TASK GOAL -
The line containing "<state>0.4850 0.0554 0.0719" marks the end, so write out exactly every line from the top of the entries below through that one.

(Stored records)
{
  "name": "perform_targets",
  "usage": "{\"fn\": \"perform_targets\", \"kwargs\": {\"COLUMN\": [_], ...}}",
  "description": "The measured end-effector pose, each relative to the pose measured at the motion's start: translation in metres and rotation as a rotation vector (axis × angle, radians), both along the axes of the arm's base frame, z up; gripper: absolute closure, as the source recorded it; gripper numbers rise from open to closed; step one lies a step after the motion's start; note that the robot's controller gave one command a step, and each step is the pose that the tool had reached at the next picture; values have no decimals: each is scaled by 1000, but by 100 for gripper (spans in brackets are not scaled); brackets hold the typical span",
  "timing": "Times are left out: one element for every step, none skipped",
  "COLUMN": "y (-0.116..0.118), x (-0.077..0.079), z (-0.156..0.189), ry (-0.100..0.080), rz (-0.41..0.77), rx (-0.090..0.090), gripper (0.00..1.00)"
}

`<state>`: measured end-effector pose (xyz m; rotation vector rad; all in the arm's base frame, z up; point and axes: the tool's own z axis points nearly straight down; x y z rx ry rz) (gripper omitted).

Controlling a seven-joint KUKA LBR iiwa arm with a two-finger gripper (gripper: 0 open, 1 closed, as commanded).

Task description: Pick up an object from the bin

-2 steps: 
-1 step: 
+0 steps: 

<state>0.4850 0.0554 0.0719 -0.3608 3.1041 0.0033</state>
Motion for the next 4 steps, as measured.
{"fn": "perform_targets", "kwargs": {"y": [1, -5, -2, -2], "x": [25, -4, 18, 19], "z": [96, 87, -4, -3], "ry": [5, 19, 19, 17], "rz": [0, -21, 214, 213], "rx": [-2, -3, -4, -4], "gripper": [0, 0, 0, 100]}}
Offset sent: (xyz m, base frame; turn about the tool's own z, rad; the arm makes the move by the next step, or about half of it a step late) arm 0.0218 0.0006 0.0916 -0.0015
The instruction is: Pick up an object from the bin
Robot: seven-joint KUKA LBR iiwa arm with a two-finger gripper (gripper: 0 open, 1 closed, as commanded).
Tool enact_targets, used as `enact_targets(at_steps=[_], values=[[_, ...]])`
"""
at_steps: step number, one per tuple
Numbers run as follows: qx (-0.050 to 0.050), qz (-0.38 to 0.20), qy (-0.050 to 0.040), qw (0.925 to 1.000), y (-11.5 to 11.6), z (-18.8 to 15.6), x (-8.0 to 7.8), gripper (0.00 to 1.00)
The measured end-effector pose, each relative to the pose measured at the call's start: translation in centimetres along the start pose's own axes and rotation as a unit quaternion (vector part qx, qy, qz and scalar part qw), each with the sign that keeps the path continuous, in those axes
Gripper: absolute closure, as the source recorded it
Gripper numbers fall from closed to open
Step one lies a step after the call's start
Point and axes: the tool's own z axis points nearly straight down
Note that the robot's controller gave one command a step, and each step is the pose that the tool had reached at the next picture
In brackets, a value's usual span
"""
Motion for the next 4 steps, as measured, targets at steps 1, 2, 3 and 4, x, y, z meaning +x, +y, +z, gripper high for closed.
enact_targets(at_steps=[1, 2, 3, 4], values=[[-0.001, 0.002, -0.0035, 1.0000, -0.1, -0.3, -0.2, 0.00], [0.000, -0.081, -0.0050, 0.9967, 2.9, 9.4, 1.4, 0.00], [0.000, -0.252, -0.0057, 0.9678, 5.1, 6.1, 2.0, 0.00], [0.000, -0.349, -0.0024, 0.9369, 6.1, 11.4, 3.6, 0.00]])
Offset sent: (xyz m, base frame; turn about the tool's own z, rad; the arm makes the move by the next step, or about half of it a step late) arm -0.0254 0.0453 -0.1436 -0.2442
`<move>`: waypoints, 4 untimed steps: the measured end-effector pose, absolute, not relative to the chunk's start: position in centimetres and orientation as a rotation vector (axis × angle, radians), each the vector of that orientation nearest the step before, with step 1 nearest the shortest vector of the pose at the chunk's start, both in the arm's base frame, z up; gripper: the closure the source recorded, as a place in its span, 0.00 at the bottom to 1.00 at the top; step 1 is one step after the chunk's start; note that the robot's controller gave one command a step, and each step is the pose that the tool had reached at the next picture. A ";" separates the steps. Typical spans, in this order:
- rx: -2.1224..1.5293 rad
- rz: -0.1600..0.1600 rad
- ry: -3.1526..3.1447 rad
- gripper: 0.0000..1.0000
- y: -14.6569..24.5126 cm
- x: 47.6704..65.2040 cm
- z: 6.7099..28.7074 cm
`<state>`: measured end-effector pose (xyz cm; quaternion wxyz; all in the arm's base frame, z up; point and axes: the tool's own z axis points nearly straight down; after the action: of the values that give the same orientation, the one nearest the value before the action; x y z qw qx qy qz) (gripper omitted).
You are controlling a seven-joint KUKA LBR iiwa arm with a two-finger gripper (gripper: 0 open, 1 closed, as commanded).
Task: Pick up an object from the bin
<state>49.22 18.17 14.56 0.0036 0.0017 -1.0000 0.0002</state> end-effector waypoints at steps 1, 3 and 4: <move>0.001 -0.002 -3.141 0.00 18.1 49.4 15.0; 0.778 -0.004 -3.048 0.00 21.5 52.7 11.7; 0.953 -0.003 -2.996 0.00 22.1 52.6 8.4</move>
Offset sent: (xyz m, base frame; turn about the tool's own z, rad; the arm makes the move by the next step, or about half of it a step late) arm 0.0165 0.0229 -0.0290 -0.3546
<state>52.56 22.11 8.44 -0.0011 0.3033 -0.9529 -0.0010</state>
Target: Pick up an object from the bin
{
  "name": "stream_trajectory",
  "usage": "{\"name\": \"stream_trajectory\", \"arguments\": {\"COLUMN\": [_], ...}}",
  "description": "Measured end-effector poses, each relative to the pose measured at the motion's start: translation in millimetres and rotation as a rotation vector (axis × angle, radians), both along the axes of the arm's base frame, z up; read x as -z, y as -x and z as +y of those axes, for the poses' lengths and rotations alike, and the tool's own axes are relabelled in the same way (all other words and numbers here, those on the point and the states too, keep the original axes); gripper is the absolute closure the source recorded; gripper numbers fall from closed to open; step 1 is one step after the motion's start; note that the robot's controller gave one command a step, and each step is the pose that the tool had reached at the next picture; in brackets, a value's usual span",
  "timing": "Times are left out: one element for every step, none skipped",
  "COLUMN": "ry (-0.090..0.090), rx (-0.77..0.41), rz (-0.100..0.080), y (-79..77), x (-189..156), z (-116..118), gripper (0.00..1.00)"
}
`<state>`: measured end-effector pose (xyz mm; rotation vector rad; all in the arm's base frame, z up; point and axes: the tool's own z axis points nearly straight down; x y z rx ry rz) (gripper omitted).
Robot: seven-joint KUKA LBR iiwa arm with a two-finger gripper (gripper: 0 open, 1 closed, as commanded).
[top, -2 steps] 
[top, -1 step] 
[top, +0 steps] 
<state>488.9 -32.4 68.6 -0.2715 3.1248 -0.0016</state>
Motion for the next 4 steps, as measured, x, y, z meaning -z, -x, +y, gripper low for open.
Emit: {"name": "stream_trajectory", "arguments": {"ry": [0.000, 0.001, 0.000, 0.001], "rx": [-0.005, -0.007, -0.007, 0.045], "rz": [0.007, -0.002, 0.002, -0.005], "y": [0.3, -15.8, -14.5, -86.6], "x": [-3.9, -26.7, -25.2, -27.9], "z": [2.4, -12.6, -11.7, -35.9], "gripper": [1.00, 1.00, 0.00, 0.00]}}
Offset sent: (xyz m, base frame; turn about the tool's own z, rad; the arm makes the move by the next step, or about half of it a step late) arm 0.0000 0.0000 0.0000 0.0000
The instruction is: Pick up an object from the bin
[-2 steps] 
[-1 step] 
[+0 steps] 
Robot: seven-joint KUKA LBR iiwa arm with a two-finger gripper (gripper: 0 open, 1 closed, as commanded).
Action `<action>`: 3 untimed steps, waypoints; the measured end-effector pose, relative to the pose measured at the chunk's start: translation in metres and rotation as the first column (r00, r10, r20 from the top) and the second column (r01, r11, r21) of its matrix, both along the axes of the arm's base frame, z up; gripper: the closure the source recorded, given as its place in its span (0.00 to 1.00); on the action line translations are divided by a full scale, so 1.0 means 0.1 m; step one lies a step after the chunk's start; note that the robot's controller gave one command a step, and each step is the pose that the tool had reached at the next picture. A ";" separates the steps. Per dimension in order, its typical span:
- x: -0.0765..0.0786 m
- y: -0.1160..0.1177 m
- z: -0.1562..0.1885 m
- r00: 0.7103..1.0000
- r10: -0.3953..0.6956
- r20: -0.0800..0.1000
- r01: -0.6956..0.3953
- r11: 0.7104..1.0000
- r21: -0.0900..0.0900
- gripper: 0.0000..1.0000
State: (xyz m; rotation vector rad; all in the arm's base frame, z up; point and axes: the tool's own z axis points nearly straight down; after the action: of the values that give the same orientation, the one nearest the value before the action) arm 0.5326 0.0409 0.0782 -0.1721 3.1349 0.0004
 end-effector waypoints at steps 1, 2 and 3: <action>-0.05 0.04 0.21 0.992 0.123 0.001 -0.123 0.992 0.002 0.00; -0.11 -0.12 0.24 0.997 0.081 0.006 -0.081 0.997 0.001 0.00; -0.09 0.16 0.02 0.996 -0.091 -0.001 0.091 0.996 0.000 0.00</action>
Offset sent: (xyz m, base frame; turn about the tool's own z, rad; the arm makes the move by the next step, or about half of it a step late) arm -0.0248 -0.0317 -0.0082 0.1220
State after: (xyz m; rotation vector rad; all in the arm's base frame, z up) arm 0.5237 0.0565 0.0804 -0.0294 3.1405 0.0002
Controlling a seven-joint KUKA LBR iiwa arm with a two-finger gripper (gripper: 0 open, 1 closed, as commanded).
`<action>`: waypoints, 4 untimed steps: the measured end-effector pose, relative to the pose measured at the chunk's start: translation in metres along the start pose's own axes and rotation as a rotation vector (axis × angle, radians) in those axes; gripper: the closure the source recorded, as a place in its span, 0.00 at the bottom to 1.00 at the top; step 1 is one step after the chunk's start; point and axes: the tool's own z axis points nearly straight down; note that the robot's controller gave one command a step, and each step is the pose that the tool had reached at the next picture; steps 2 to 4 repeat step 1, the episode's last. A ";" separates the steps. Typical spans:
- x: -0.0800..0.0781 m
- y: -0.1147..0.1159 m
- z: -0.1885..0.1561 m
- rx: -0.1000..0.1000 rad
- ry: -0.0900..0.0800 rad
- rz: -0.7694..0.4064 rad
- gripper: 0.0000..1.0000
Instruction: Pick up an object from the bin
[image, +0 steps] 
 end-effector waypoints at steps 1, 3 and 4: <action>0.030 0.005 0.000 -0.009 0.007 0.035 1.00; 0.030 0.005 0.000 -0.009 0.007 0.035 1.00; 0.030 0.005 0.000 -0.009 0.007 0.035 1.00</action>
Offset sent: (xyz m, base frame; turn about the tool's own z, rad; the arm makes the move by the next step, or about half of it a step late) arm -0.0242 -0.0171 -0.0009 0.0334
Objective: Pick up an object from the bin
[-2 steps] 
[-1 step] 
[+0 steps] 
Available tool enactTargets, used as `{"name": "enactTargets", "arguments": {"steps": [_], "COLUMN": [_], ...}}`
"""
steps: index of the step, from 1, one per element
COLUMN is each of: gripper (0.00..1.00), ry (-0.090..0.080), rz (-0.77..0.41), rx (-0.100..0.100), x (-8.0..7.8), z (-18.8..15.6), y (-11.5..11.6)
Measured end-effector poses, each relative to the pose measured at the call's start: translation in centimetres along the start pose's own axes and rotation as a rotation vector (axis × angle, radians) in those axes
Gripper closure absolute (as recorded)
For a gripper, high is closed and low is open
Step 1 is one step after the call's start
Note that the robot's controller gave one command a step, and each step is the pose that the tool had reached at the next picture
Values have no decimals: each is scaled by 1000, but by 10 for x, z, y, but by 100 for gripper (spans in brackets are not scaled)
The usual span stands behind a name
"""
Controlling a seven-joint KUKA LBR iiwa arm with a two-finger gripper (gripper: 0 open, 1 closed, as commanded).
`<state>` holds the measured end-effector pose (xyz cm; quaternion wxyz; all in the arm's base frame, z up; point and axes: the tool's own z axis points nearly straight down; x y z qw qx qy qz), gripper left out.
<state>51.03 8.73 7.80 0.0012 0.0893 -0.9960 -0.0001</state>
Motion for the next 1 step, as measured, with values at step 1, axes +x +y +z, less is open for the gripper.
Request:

WRITTEN RESPONSE -
{
  "name": "perform_targets",
  "usage": "{\"fn\": \"perform_targets\", \"kwargs\": {\"COLUMN\": [_], ...}}",
  "description": "The measured end-effector pose, each relative to the pose measured at the motion's start: translation in metres and rotation as a rotation vector (axis × angle, radians), both along the axes of the arm's base frame, z up; gripper: absolute closure, as the source recorded it; gripper numbers rise from open to closed; step one lies a step after the motion's start; note that the robot's controller gave one command a step, and each step is the pose that the tool had reached at the next picture; values have no decimals: each is scaled by 1000, but by 100 for gripper (spans in brackets are not scaled); brackets hold the typical span",
  "timing": "Times are left out: one element for every step, none skipped",
  "COLUMN": "y (-0.116..0.118), x (-0.077..0.079), z (-0.156..0.189), ry (-0.100..0.080), rz (-0.41..0.77), rx (-0.090..0.090), gripper (0.00..1.00)"
}

`<state>`: measured end-effector pose (xyz m; rotation vector rad; all in the arm's base frame, z up; point and axes: the tool's own z axis points nearly straight down; x y z rx ry rz) (gripper omitted).

Controlling a seven-joint KUKA LBR iiwa arm with a two-finger gripper (gripper: 0 open, 1 closed, as commanded).

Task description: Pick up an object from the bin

-2 steps: 
-1 step: 
+0 steps: 

<state>0.4850 0.0554 0.0719 -0.3608 3.1041 0.0033</state>

What the exercise asked for is now complete.